Le lendemain, à onze heures sonnantes, j’étais chez Ratsch. La neige, semée par des nuages bas, tombait en flocons serrés sur le sol humide. Le froid n’avait rien d’intense, mais on sentait parfois des courants d’air vifs et désagréables…, un vrai temps de carême, excellent pour s’enrhumer ! Je rencontrai M. Ratsch sur la porte. Vêtu d’un habit noir, crêpe au bras, sans chapeau, il semblait fort affairé, gesticulait, se tapait la cuisse, et donnait des ordres en criant tantôt vers l’intérieur de la maison, tantôt vers le corbillard à catafalque blanc et les deux voitures de louage qui stationnaient dans la rue.

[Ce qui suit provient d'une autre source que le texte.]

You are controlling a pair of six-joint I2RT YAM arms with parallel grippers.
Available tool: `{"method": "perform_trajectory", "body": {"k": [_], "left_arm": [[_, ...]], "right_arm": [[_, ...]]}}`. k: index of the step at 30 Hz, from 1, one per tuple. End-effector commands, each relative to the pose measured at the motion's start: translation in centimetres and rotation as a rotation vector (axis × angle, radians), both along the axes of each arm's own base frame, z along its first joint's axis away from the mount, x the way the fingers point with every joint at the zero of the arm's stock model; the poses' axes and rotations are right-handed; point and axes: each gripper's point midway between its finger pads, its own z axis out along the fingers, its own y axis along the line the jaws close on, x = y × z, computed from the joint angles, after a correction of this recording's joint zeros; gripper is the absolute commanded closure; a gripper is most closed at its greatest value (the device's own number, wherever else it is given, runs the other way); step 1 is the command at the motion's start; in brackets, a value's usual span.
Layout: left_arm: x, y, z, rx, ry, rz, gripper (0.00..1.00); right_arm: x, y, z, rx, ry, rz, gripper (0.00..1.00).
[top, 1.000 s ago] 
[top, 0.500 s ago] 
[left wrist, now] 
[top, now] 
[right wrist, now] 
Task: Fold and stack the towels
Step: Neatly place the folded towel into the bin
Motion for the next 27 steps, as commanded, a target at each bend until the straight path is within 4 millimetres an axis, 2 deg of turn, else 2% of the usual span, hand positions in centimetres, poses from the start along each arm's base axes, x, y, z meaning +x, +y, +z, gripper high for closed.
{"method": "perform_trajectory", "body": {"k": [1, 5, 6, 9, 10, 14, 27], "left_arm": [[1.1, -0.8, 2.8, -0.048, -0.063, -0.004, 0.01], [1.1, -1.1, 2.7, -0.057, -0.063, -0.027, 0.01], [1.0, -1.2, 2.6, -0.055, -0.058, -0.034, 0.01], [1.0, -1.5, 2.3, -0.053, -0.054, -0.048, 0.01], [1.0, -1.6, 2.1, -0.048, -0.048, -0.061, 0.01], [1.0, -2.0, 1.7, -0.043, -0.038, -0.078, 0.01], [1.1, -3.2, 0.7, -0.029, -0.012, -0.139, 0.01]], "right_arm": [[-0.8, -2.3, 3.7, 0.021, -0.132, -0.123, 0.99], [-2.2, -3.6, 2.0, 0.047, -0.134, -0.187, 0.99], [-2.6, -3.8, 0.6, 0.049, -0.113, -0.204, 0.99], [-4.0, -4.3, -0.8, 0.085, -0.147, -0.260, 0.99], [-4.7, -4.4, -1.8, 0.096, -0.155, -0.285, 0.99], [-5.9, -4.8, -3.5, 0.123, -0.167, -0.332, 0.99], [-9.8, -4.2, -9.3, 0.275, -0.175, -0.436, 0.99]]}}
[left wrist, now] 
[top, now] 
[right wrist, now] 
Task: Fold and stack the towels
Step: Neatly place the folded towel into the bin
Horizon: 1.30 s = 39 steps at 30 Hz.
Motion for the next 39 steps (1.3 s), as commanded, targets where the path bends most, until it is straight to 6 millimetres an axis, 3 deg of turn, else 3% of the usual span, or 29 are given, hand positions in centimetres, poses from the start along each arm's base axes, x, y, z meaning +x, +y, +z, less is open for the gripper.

Il y avait là quatre soldats de garnison[1] en noirs manteaux de deuil par-dessus leurs capotes usées, avec des tricornes enfoncés jusque sur les yeux et décorés de mousselines noires qui flottaient au vent ; de leurs longues torches, qui n’étaient pas encore allumées, ils remuaient d’un air méditatif la neige friable. L’épaisse chevelure grise de M. Ratsch, qui ordinairement encadrait sa tête comme un béret, se dressait en l’air ; sa voix haute et métallique lui re-

  1. Soldats chargés du service à l’intérieur des villes. (N. du trad.)